Kurzum: Der Hausfrauenbund und später »Frauen aktiv« war immer da, wenn er gebraucht wurde – nicht nur mit Tat-, sondern auch mit Finanzkraft.
Luft ist raus
»Wir waren immer gefragt«, erinnert sich Hildegard Schmider. Doch nun seien die meisten in einem Alter, in dem solche Aktionen nicht mehr gehen. Auch die Ausflüge, die immer ein fester Bestandteil des Vereinsprogramms waren, fallen schwerer und schwerer. Früher gab es jedes Jahr einen Ausflug, jedes Jahr eine schöne Weihnachtsfeier und jeden Monat eine Aktivität. Jetzt ist es schwierig etwas zu finden, an dem alle Freude haben und abends wird auch nicht mehr so lange sitzengeblieben. »Irgendwann ist die Luft raus«, resümiert Schmider. So wie das Wachstum in den Anfangsjahren ein Selbstläufer war, so ist es jetzt der Mitgliederschwund. In den letzten fünf Jahren habe die Mitgliederzahl kontinuierlich abgenommen, berichtet Lydia Mohnke aus dem Vorstandteam. Drei Mitglieder sind mittlerweile über 90 Jahre alt.

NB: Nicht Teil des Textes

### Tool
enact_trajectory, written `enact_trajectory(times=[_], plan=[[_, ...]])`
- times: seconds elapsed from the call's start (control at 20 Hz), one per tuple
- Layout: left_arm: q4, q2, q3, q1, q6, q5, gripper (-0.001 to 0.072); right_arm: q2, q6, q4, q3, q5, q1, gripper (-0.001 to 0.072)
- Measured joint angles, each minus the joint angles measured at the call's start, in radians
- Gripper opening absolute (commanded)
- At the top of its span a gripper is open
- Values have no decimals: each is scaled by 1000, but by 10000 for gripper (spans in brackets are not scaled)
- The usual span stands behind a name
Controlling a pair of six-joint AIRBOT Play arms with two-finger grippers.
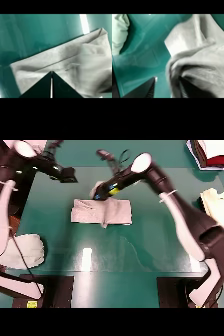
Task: Fold the shirts.
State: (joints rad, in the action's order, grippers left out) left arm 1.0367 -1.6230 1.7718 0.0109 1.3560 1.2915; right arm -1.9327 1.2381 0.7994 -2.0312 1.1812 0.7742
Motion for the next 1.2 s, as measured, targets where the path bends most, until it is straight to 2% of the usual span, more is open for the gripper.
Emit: enact_trajectory(times=[0.05,0.15,0.3,0.6,0.65,0.7,0.75,0.95,1.2], plan=[[7,21,0,-24,0,10,22,-30,-11,-4,-12,-50,32,604],[10,64,1,-67,0,27,22,-54,-23,-13,-26,-119,67,604],[20,100,2,-101,-1,51,21,-14,-33,17,23,-145,50,603],[9,119,0,-106,-2,86,22,167,31,155,285,27,-177,597],[5,120,-3,-102,-2,87,22,197,46,163,344,43,-227,611],[4,120,-8,-97,-2,89,22,220,65,162,399,45,-272,679],[3,120,-16,-88,-2,89,22,236,80,153,455,48,-315,718],[-2,120,-45,-49,-16,81,22,247,111,25,633,33,-436,706],[-7,120,-56,-24,-31,73,22,172,112,-140,711,-21,-441,693]])
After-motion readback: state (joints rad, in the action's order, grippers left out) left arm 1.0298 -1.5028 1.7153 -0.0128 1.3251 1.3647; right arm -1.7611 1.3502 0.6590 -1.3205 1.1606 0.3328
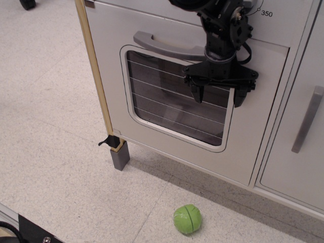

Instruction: Close oven

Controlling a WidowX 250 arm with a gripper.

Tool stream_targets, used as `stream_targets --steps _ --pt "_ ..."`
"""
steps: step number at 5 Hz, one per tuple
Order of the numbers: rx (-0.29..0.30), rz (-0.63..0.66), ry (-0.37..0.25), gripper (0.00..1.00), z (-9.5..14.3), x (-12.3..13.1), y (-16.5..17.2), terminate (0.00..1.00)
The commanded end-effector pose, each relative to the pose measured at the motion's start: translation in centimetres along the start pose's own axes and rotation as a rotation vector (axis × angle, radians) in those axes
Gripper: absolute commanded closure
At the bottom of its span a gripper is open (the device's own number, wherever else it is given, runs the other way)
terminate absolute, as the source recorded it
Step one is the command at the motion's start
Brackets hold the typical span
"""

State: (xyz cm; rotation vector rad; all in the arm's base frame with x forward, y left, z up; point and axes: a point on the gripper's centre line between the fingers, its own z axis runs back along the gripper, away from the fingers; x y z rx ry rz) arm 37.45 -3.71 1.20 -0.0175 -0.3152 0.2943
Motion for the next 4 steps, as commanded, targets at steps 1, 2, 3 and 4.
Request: stream_targets --steps 1,2,3,4 --pt "-0.012 -0.038 -0.038 0.0 3.77 0.95 3.08 0.0" --pt "-0.012 -0.038 -0.038 0.0 3.77 0.95 3.08 0.0" --pt "-0.012 -0.038 -0.038 0.0 3.77 0.95 3.08 0.0" --pt "-0.012 -0.038 -0.038 0.0 3.77 0.95 3.08 1.0"
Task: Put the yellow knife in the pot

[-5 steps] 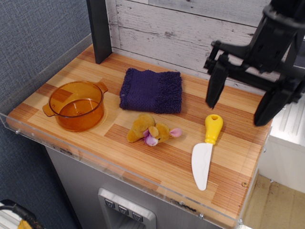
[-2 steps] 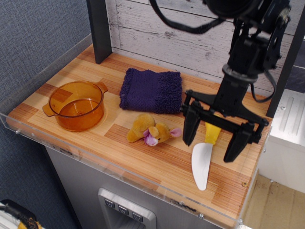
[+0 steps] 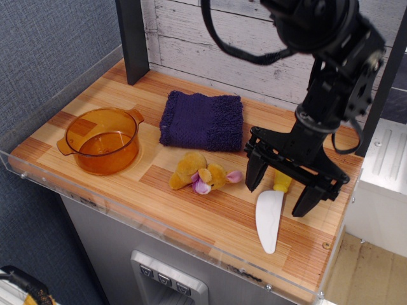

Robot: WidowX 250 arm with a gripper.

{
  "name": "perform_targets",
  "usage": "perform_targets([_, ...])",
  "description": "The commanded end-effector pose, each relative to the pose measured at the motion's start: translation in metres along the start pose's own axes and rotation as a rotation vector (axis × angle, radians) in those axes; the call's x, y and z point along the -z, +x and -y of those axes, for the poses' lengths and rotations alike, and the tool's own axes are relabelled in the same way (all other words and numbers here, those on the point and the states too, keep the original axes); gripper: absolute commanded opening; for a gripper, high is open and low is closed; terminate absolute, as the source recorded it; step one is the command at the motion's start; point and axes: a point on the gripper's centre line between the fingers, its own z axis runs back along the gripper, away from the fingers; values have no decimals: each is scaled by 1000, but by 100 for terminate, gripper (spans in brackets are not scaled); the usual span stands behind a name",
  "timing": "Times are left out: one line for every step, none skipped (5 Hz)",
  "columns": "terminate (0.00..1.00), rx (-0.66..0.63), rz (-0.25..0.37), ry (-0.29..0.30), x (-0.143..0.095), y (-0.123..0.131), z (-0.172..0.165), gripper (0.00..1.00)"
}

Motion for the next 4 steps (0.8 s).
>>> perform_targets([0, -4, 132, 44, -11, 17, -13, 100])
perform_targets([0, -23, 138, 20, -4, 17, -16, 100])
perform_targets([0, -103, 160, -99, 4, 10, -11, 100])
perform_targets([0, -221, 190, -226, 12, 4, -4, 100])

Gut erinnern kann man sich in dem Verein noch an die ausgelassenen Fasentfeiern, an die Übernachtung auf der Kornebene, bei der bis vier Uhr in der Früh mit dem Mandolinenorchester aus Gengenbach gesungen wurde oder an die Vorträge zu Themen wie Gesundheit, Mode, Kindererziehung und Recht. In einer Zeit ohne Internet eine gern genutzte Informationsquelle.
Ursachenforschung
»Die Interessen haben sich gewandelt, man will sich nicht mehr fest engagieren«, führt Schmider aus, warum es so schwer ist Nachwuchs zu finden. Ein flexibles Leben ohne feste Strukturen läge hoch im Kurs. Dabei sind die Anliegen der Frauenorganisation von damals auch heute noch aktuell. Sich austauschen, weiterbilden und Ausflüge unternehmen kommt nie aus der Mode. Handarbeiten erlebt gerade einen Boom und neue Wertschätzung, genau wie Kochen und Backen. Gleichberechtigung gibt es zwar auf dem Papier, aber trotzdem bleibt der Löwenanteil der Familien- und Hausarbeit meistens bei den Frauen hängen. Dabei, das sagte die ehemalige Vorsitzende Anna Hämmerle schon 1996: »Hausfrau sein ist keine Eigenschaft, die durch das Standesamt verliehen wird.«
»Wir können uns auch ohne Verein treffen«, sagen Hildegard Schmider und Lydia Mohnke. Der Verein ist bald Geschichte, die darin entstandenen Freundschaften aber nicht.